How do vectors of vectors work?

Question

The answer here says:

From n2798 (draft of C++0x): The elements of a vector are stored contiguously, meaning that if v is a vector where T is some type other than bool, then it obeys the identity &v[n] == &v[0] + n for all 0 <= n < v.size().

This program works:

#include <iostream>
#include <vector>
#include <iterator>
using namespace std;

int main(){
  int k;
  cin >> k; cout << endl << "k = " << k << endl;
  ostream_iterator<int> oi(cout, " ");
  vector<vector<int> > vpi;
  while(k--)
  {
    vpi.push_back(vector<int>(istream_iterator<int>(cin), istream_iterator<int>()));
    cin.clear();
    cout<<"k = "<< k <<endl;
    copy(vpi[vpi.size()-1].begin(), vpi[vpi.size()-1].end(), oi);
    cout<<endl;
  }
}

How can a vector store vectors contiguously, when the elements of a vector must have equal size and the size of vectors to be stored is not known in advance?

I apologize if this has been asked before, I could not find it, if this is the case just drop me a link, please.

Answer 1

A std::vector is a small, fixed-size object.
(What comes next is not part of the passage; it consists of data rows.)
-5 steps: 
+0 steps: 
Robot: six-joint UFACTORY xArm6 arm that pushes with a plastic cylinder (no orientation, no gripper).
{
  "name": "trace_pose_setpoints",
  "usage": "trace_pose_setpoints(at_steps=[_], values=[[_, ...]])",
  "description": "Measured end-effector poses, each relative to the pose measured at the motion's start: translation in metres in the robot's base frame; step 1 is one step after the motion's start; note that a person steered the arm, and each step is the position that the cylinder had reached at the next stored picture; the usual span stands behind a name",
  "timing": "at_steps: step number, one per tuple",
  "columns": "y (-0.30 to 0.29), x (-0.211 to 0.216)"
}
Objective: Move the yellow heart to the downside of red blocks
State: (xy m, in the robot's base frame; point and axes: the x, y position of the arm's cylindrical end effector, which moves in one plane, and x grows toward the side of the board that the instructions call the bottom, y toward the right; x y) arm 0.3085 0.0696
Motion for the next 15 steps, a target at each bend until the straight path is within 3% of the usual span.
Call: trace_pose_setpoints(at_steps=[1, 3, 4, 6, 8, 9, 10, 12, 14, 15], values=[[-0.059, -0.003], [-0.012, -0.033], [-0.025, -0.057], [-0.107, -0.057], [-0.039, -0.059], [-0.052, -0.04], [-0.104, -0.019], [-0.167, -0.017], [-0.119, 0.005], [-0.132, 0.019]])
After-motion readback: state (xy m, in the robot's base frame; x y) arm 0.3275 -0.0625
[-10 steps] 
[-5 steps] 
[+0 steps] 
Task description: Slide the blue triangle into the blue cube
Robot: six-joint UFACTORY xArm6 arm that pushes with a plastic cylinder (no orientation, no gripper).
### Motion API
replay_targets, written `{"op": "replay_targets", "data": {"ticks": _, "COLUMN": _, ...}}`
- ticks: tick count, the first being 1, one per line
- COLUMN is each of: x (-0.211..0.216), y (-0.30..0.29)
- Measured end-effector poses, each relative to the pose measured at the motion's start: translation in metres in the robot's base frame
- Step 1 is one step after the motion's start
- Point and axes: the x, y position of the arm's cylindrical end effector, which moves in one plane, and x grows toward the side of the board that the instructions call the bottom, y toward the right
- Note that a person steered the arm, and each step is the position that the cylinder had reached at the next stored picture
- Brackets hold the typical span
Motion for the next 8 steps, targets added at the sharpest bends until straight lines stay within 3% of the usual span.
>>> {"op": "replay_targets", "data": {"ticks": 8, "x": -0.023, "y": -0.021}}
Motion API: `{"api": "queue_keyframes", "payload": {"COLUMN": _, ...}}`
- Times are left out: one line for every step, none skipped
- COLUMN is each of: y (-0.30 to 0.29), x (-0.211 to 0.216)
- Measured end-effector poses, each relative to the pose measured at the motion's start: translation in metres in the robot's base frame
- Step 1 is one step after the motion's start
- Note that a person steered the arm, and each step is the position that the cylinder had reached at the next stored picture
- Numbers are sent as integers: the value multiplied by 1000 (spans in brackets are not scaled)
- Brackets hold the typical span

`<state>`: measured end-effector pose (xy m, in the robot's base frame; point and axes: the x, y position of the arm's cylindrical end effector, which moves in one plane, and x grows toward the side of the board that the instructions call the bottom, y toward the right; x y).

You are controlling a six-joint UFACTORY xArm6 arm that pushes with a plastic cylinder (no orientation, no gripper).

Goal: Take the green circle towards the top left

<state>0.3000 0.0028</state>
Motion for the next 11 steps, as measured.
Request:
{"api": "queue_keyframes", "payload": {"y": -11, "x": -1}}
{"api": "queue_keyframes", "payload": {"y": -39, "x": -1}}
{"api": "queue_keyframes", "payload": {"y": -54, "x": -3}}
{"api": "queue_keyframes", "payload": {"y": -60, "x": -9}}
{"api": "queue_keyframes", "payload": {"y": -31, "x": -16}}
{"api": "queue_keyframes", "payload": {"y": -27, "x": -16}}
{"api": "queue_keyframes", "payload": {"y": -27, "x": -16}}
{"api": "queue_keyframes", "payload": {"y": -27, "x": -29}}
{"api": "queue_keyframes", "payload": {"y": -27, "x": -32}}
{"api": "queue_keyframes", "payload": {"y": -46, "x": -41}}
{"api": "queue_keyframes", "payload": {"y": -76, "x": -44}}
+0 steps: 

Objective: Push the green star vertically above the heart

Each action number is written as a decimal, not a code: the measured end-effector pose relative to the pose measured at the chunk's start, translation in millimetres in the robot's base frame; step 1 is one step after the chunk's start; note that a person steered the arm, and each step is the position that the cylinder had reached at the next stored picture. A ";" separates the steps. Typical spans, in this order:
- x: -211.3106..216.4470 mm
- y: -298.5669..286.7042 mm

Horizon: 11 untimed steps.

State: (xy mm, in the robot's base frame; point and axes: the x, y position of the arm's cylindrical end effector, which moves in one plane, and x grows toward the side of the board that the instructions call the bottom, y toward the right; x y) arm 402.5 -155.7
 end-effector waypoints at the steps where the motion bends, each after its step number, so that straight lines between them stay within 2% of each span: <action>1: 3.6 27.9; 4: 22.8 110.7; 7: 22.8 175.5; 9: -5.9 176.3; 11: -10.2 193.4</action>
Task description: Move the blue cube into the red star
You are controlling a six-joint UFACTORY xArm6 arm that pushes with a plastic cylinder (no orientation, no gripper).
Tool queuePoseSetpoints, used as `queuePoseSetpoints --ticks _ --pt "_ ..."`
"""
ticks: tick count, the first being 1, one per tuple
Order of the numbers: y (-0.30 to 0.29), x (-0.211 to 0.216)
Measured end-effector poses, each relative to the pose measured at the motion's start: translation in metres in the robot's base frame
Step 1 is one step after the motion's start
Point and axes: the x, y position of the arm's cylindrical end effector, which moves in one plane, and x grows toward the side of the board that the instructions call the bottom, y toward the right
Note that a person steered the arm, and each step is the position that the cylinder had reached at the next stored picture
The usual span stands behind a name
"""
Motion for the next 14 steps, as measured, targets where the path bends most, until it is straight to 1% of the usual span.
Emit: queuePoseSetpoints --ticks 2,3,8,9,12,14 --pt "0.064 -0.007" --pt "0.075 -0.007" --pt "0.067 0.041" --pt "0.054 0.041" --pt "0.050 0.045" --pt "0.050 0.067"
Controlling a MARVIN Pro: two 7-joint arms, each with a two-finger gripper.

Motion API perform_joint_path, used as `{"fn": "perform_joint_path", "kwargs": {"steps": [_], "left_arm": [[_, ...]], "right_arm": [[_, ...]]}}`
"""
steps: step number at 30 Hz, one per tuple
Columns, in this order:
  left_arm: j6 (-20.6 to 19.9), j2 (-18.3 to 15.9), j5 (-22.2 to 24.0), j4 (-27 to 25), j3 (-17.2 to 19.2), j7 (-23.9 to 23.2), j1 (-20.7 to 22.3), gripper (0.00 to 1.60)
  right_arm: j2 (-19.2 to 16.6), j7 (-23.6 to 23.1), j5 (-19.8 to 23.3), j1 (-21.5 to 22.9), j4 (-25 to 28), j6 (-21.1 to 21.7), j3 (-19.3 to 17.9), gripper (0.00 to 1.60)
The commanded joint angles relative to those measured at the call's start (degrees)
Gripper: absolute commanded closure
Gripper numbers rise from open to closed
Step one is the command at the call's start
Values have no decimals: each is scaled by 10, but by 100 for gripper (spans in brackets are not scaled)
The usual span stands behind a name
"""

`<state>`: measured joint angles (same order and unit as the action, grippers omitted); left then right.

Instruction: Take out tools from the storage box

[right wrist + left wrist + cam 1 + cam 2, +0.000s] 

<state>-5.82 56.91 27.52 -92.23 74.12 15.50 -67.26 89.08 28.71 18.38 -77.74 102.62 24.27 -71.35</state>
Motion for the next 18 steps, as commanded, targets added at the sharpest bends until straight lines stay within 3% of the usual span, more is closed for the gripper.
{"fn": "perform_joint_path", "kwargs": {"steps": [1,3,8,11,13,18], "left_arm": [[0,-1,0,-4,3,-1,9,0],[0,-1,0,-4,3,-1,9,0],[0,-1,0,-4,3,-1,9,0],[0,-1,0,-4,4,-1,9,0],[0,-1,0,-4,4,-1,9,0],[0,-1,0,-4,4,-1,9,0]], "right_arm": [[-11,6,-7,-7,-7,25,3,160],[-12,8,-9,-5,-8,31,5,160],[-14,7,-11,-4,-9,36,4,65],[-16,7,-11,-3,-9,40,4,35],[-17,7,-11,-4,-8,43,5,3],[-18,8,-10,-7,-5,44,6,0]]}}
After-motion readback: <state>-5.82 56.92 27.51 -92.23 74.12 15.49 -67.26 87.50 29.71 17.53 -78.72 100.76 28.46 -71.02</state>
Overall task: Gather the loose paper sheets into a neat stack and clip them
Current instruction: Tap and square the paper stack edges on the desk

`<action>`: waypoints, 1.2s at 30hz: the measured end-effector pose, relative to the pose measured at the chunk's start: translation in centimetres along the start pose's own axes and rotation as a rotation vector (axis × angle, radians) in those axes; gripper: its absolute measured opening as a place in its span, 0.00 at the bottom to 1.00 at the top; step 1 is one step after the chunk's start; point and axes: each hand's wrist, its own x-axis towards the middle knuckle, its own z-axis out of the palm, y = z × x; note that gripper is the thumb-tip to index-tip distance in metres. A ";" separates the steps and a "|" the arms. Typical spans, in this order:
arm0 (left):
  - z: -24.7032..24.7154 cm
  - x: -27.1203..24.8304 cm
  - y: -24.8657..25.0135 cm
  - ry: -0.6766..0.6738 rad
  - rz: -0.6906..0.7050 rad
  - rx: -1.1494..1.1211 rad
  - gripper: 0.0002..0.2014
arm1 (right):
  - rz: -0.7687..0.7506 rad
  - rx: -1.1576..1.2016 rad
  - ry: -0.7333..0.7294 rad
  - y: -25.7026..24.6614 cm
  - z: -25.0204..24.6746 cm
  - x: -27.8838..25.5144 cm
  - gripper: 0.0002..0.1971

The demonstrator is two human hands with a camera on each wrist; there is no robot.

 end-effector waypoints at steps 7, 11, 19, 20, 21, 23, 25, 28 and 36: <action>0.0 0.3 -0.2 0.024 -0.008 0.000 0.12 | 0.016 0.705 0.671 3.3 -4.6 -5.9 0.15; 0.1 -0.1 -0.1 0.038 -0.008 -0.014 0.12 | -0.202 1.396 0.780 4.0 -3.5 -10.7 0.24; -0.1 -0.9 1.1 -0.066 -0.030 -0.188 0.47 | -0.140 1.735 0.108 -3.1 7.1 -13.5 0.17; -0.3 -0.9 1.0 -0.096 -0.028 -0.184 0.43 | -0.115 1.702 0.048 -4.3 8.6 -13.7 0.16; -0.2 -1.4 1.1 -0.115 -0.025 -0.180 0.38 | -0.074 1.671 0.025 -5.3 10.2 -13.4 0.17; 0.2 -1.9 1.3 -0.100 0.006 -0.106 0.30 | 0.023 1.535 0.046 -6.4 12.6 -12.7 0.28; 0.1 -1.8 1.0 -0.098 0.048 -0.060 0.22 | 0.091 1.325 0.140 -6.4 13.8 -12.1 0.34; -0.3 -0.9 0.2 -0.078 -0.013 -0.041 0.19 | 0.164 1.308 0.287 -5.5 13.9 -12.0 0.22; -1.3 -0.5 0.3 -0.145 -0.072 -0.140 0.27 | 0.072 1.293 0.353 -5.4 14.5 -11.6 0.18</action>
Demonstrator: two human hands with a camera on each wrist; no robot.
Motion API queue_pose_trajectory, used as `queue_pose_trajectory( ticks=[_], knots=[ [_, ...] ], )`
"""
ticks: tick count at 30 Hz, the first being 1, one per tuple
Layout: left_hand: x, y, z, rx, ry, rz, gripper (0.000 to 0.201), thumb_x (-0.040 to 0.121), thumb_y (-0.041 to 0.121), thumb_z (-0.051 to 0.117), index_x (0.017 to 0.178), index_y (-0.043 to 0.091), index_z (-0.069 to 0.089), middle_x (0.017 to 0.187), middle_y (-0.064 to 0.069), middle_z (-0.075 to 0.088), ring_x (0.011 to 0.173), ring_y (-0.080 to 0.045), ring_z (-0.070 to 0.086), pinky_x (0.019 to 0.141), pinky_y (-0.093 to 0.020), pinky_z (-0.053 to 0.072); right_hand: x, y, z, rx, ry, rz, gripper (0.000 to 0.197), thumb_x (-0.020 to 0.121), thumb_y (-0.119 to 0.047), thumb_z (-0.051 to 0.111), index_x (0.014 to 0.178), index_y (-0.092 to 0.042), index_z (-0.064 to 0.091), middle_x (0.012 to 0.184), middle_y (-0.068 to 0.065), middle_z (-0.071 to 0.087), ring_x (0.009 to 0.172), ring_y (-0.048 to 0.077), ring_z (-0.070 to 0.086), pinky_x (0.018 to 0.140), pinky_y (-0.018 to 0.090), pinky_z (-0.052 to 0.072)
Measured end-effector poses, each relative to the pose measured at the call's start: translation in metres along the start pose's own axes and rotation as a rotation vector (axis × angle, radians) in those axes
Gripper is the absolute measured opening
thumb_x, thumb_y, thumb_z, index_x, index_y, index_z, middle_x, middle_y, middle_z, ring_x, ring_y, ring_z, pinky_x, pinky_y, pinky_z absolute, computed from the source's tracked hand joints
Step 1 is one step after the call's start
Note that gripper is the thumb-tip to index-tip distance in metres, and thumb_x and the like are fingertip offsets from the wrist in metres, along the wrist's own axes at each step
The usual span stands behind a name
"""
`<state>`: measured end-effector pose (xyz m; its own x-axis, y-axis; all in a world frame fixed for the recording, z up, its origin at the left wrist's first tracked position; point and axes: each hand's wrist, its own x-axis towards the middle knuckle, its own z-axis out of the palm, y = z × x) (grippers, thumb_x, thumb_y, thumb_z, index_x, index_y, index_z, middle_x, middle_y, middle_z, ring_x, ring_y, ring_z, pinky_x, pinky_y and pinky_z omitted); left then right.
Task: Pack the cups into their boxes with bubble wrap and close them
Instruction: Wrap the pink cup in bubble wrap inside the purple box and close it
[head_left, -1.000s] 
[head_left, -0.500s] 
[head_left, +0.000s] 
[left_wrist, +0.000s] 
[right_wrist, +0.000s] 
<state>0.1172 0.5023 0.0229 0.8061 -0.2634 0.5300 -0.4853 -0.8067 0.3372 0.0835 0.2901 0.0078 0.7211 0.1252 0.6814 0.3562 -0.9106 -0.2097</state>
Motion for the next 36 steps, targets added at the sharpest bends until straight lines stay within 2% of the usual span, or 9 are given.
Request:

The usual implementation involves three pointers or one pointer and a couple of integer sizes (for current size and allocated capacity). The contents of the vector are not stored in the vector object itself, but in memory allocated using the vector's allocator (which defaults to the standard heap allocator).

So a vector of vectors is a small object, typically the size of three pointers. The vectors that are inside of it are small objects in contiguous memory somewhere in the heap. And the contents of those inner vectors are somewhere else in the heap.

Answer 2

Vectors can easily be stored continuously, since their elements are not within themselves but in some memory from the free store. The size of an object as specified by sizeof is compile-time constant expression, and those are the bits that are stored continuously.